Economies in West Africa are projected to perform poorly during the latter part of 2016 going into 2017 and Africa's biggest economy, Nigeria has already slummed into recession, raising fears that other economies in the region might perform far worse than expected.
Liberia has gone two months without an approved budget for the year 2016/2017 and the crisis is predicted to get worse as two different group of lawmakers are separately reviewing the same financial instrument which could likely see the country going deep into the year without implementing major projects and programs
For Liberia, two main shocks- the effects of the deadly Ebola virus and the global decline in the prices of Liberia's two primary export commodities, rubber and iron ore are taking a toll on the country's economy.
According to the Central Bank of Liberia, Liberia's economic growth rate was a measly 0.3 percent in 2014 and 0.7 percent in 2015.
Adding to the country's economic woes is the political bickering based upon parochial interests at the Legislature, which is likely to push the country into further financial crisis.
According to economist Samuel P. Jackson, if not for the flow of personal inward remittances, which was $658 million US dollars in 2015 to Liberians from the Diaspora, the economy would crash by now.
"Personal inward remittances are the new social protection for developing nations. They provide a floor that prevents some developing countries such as Liberia from sinking into deep depression even from bad economic policies.
Annual personal inward remittances to Africa surpass the amount of official development assistance. It protects bad economic policies of governments. Liberians should thank their families and friends abroad for providing their livelihoods while government officials bicker," Mr. Jackson exclaimed.

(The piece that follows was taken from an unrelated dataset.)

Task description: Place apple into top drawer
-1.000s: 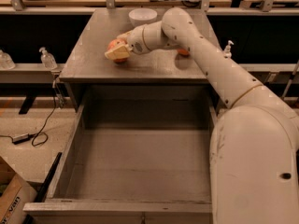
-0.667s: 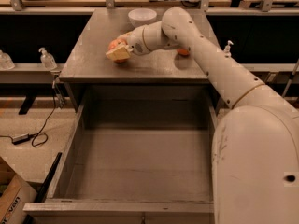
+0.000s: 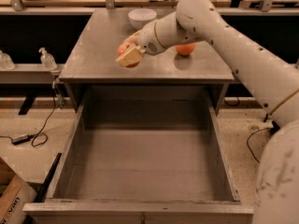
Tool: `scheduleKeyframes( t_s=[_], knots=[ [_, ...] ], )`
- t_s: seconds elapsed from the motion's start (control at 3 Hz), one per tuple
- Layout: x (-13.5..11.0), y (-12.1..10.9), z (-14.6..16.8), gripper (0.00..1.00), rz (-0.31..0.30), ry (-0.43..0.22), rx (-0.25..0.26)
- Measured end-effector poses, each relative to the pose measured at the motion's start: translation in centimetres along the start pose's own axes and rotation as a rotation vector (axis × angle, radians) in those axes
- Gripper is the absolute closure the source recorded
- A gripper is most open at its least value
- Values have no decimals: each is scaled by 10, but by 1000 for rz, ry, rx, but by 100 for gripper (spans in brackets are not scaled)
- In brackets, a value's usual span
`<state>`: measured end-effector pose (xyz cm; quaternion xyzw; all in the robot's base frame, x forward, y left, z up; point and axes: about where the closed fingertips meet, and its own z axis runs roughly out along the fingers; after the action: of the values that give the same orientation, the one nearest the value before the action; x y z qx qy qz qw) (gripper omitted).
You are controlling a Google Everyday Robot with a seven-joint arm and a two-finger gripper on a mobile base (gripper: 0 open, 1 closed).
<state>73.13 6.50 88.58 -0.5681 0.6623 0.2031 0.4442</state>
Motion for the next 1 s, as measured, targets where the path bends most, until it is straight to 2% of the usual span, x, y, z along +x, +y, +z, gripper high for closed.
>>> scheduleKeyframes(
  t_s=[0.33,0.67,1.0],
  knots=[
    [-11,46,-46,100,-117,53,-46],
    [2,101,-64,100,-190,70,-156],
    [30,152,-61,100,-161,59,-271]
  ],
)
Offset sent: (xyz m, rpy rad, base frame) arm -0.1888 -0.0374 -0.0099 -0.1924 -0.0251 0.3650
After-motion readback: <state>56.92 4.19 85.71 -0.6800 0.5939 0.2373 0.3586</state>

The Legislature has not been able to deliberate and pass into law the draft budget for 2016/2017 due to fight over leadership change, forcing the country to operate for the last two months on one-twelfth (1/12) of the budget for 2015/2016.
Liberia's Public Finance Management Act of 2009 provides for the country to only use one-twelfth (1/12) of its past budget when the budget for the current fiscal period is yet to be approved by the National Legislature.
Part III, Budget Preparation and approval Section 17 Temporary Financing of the Budget and adoption of the budget by default states "In the case where the Legislature is unable to approve the National Budget before the start of the fiscal year, the Minister is authorized to collect revenues and approve expenditures, in line with the proposed budget, up to one twelfth (1/12) of the Budget of the previous fiscal year. Expenditure of said (1/12) by the Minister shall be included in the subsequent financial out-turn".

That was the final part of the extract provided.